He nods, checking out the socks. “They never have the ones I need.”

“What’re you gentlemen up to?” Stixx wheels a cart full of plants and potting soil into the men’s department.

“How did you already hit the plant section?” I retrace my mental map of the store. It’s changed a lot since I went inside, but it hasn’t changed that much.

“I cut through the front,” he says.

I find Olivia in the pet section, a cat tree tucked awkwardly under one arm and a bag of cat food balanced on her hip. I take them from her and add them to the cart.

“Thanks.” She peeks up at me, suddenly shy.

“What?”

“Nothing.”

“Aw, look at this bowtie!” Esther holds up a cat collar. “Que lindo.”

“Don’t do that to my dude,” I plead as they exchange calculating glances. “Get him a little biker vest or something. He’s not the professor type.”

“I had a tuxedo cat when I was little,” Esther says. “My mom kicked out my dad for a minute and was feeling normal. Then he came back and the cat disappeared.”

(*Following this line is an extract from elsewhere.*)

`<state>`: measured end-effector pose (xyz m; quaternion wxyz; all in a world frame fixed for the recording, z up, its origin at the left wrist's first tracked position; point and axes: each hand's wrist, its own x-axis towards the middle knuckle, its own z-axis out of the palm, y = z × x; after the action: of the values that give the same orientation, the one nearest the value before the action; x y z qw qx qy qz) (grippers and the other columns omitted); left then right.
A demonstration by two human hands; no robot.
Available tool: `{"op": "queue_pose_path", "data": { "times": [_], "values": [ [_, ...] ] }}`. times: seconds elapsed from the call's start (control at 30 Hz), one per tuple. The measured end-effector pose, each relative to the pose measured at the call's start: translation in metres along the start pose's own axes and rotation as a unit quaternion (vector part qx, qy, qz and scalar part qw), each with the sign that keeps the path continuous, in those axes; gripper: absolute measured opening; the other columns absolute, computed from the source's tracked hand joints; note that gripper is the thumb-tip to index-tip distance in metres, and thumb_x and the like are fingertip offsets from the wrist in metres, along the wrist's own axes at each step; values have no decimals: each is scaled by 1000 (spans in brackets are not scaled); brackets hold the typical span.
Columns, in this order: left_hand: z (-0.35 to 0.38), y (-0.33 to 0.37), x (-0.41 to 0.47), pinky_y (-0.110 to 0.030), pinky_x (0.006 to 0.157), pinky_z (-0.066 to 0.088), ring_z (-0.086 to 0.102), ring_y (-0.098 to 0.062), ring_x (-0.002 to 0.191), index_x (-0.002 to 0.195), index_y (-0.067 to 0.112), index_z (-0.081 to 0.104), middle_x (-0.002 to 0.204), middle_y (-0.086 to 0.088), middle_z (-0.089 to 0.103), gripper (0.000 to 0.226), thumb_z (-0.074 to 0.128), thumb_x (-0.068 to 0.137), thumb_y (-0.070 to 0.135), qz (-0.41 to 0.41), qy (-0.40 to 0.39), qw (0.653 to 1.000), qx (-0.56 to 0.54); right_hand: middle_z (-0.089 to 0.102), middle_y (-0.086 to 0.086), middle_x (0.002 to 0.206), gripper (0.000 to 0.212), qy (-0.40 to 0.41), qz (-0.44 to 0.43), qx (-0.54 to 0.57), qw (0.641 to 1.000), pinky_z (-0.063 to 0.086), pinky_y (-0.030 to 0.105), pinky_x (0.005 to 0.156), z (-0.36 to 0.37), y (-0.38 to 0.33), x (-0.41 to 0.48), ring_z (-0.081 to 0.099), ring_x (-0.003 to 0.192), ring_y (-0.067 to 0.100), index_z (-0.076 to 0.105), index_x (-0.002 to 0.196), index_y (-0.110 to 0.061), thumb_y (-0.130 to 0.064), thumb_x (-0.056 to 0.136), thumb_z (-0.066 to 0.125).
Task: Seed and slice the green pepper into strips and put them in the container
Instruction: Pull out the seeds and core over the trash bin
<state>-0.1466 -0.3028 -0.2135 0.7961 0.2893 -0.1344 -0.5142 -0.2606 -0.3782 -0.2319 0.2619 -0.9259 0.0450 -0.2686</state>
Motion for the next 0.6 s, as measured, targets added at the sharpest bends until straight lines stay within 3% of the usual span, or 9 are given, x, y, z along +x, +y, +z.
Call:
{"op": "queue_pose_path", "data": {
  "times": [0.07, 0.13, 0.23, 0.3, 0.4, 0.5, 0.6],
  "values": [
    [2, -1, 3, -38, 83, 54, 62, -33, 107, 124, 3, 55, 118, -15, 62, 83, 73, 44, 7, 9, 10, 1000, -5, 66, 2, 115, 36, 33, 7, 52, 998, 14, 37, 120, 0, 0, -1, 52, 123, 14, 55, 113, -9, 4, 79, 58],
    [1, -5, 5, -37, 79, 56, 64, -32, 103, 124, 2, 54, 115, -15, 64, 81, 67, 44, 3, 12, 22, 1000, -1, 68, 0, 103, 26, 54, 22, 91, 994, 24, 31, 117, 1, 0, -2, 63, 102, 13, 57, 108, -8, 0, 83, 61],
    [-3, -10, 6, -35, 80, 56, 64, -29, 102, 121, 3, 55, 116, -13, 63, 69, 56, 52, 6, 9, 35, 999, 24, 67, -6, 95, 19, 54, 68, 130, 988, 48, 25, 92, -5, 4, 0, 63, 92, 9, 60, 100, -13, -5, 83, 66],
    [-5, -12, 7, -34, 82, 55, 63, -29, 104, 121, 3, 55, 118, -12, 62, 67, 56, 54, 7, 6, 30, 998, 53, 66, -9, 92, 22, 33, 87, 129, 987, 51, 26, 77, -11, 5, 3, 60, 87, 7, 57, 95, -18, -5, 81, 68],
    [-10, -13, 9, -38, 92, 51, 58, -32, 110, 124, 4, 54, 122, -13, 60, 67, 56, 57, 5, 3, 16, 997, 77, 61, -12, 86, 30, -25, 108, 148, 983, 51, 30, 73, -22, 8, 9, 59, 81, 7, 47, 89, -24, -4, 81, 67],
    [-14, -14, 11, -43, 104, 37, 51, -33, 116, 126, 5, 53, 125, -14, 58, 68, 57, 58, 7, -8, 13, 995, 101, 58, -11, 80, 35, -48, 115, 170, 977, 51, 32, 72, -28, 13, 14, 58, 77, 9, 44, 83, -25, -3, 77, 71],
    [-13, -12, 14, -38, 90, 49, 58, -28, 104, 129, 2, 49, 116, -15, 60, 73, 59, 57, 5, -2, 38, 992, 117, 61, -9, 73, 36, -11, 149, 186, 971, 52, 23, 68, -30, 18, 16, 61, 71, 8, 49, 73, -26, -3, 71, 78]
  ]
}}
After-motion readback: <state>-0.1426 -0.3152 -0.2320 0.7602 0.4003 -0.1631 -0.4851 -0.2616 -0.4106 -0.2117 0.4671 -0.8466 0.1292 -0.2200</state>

Donny tucks her into his side, running his hand up and down her arm.

“Damn,” I say, pushing my hair back from my face. “Did any of us have normal childhoods?”

“That’s why I’m not having kids,” Olivia says. “Trauma just pays it forward.”

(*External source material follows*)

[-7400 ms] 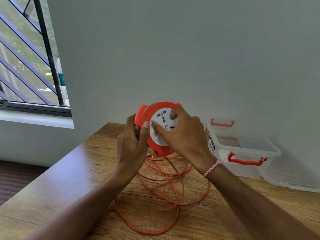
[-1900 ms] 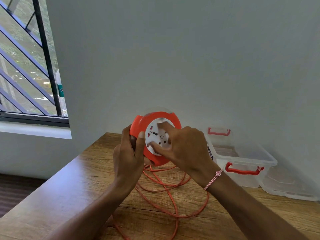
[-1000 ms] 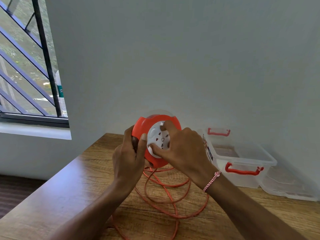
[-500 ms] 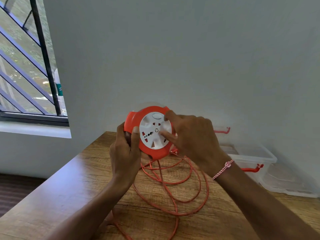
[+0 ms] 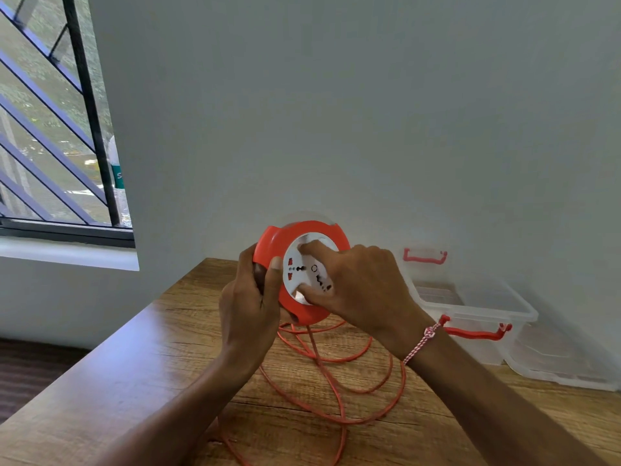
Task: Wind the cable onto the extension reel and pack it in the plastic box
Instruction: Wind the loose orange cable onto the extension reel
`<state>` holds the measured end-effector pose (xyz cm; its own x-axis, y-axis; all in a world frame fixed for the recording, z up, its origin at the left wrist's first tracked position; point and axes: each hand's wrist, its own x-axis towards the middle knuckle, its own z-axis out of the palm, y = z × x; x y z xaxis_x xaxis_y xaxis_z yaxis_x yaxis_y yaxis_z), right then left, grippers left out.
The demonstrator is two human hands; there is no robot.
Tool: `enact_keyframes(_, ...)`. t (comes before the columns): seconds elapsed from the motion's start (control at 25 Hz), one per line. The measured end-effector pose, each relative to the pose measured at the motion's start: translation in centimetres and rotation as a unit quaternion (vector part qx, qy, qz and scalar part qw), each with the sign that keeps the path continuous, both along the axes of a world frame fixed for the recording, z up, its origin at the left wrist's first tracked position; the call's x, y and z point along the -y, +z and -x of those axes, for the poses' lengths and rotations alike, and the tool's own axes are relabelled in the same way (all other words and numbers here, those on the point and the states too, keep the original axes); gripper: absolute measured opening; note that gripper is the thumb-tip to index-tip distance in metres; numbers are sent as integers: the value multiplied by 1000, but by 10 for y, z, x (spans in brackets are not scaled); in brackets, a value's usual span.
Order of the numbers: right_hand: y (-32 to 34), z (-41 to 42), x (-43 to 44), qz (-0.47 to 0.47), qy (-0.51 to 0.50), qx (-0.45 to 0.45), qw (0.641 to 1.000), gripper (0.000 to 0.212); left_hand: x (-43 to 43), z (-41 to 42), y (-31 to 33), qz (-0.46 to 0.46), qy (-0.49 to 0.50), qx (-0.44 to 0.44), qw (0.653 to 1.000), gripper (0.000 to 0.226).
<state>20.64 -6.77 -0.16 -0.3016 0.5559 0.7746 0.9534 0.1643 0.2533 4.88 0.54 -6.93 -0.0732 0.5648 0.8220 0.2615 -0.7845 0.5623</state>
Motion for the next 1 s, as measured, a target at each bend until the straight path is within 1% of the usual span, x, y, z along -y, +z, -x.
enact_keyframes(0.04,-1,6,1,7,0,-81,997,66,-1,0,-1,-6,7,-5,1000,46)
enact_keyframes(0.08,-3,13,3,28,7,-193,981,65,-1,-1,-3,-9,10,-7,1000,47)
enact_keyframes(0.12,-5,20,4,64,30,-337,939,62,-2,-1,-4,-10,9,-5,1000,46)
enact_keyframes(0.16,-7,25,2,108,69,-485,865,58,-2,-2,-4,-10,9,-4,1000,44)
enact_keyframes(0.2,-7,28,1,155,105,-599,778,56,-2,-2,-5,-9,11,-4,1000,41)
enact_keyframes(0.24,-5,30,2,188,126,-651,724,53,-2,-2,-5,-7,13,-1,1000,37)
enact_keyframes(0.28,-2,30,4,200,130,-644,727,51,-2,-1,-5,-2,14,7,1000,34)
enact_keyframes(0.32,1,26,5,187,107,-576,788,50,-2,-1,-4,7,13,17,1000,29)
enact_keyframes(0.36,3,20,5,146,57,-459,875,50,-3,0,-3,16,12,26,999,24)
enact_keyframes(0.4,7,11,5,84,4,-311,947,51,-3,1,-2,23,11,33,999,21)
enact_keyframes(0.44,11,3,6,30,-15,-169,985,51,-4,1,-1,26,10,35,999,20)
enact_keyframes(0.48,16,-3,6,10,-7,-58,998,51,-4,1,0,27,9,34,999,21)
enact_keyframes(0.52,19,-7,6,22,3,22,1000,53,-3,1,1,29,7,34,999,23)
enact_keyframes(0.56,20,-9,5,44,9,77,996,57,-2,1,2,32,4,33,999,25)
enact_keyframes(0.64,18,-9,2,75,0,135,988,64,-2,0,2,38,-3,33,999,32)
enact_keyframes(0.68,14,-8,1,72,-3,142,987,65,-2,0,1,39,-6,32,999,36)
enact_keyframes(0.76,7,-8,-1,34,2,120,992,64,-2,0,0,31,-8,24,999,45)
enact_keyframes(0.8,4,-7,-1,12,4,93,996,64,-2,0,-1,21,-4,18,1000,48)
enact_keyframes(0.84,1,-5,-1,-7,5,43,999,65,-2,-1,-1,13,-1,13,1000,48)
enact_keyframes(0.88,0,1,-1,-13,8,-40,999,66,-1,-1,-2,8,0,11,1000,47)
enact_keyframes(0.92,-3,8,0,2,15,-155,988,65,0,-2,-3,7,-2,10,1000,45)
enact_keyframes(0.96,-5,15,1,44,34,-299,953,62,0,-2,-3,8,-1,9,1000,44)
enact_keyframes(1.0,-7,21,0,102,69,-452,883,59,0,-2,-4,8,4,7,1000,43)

“Don’t tell Leigh that,” Lucy says, joining us with Bunny.

I take the box of diapers she balanced on the stroller and throw it into the cart. “Are we good?”

“Nah,” Donny says. “We need deodorant.”

“We?”

“Bro, I could smell you before I even pulled in.”

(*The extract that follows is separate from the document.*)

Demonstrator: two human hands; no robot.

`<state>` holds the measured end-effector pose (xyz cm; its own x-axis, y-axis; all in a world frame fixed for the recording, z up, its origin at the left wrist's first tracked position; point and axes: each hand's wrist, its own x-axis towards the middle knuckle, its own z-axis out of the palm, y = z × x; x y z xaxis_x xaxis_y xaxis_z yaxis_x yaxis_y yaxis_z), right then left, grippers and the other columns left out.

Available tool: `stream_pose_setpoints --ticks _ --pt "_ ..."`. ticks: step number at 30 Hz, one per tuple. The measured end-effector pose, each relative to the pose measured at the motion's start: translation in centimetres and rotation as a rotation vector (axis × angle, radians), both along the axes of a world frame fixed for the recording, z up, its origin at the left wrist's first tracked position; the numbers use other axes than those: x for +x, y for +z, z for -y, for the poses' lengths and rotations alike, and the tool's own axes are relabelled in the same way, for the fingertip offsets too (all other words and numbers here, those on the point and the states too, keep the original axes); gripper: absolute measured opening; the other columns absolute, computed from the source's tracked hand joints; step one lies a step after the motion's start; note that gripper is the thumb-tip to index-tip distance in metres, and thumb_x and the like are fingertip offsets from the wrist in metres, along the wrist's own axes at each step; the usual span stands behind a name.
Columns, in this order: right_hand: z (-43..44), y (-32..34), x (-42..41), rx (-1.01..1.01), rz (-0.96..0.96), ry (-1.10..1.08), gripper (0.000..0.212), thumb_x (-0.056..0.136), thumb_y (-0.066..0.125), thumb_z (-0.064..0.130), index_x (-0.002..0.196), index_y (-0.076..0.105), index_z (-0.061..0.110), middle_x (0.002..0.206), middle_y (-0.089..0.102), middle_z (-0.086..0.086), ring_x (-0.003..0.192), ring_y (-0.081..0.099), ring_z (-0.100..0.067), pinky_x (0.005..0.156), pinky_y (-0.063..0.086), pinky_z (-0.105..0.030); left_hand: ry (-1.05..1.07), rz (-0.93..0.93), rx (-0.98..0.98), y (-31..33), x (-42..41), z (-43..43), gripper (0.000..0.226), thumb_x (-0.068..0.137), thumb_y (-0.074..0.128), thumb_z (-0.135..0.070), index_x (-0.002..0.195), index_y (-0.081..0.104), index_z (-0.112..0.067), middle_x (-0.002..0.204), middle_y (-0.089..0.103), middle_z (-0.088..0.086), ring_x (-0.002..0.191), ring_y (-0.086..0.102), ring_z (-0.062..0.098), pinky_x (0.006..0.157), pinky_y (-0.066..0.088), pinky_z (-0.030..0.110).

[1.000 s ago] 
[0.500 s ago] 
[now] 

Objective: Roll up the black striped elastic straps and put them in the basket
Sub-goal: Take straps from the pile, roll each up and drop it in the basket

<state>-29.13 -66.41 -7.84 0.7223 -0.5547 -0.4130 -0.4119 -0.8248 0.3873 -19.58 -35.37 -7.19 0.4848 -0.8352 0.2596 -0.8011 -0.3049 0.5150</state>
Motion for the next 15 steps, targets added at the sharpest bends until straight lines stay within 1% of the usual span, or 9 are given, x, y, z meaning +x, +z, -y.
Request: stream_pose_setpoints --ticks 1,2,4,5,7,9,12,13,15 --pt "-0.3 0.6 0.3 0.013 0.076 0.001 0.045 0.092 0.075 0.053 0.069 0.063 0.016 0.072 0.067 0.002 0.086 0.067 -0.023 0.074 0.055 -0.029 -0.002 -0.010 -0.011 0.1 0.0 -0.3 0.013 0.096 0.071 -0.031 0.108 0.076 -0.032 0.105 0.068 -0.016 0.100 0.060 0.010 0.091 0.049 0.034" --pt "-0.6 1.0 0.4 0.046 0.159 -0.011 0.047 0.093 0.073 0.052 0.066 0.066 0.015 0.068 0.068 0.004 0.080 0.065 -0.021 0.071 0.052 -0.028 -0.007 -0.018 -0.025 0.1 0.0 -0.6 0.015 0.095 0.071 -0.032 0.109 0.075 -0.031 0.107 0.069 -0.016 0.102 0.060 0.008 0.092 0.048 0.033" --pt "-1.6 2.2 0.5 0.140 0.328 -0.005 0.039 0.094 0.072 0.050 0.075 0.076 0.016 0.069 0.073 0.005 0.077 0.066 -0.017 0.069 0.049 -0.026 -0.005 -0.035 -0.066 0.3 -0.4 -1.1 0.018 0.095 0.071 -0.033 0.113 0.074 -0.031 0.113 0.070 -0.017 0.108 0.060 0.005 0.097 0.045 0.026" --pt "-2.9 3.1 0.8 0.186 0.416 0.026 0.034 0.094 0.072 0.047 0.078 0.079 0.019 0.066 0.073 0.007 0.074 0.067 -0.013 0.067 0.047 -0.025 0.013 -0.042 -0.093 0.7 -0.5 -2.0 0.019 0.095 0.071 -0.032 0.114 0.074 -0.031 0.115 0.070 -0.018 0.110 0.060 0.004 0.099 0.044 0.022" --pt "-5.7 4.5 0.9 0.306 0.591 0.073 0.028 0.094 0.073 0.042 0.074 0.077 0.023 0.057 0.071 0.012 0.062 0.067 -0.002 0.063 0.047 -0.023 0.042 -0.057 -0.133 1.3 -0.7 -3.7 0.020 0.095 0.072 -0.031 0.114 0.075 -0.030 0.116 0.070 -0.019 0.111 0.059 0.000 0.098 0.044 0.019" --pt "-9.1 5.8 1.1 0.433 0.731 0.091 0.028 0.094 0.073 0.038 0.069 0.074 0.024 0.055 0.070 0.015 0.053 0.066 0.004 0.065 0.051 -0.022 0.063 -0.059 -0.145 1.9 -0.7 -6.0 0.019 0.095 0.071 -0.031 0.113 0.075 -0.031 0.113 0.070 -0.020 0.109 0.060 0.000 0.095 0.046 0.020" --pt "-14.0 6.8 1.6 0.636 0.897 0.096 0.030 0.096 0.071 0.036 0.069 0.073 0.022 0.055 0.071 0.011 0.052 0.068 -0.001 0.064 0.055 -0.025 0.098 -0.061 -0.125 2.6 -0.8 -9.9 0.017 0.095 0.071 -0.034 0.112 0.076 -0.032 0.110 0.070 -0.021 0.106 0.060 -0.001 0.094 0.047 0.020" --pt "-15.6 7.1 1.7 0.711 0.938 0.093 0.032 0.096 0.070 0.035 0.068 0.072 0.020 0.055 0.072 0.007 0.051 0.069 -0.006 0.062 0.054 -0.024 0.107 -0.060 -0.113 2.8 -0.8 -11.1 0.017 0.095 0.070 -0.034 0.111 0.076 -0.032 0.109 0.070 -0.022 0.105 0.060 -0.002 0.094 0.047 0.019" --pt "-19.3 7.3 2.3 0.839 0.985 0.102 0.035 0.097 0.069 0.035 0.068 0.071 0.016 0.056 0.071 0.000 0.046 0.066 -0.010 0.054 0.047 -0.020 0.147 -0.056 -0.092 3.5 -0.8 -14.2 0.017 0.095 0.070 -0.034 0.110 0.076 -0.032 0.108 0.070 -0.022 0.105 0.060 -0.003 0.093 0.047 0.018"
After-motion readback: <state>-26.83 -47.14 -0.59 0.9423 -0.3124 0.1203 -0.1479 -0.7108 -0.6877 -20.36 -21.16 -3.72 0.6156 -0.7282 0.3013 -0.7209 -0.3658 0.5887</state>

“I need face wash,” Olivia says, and the girls take off again.

I glance into the cart, calculating. “Good thing I got a good job.”

Donny laughs, clapping me on the back. “Feels good, providing, doesn’t it?”

It actually does, but I don’t admit it. I just shake my head, and we follow the girls through the toys and books section. I stop to check out an endcap of CDs.

“Last time I was here, I got a CD. It was the last thing I bought before I went inside.”

“Which CD? Wait, let me guess.” Donny sizes me up. “It’s gotta be Deftones or Nick Cave.”

“Mariah Carey,” I admit. “I had the biggest crush on her.”

“And now you’re dating Mariah Scary.” He slaps his thigh.

I smirk. “Still hot.”

Ravage turns out of the book aisle, his arms full of titles. “What?” He gives us a hard look.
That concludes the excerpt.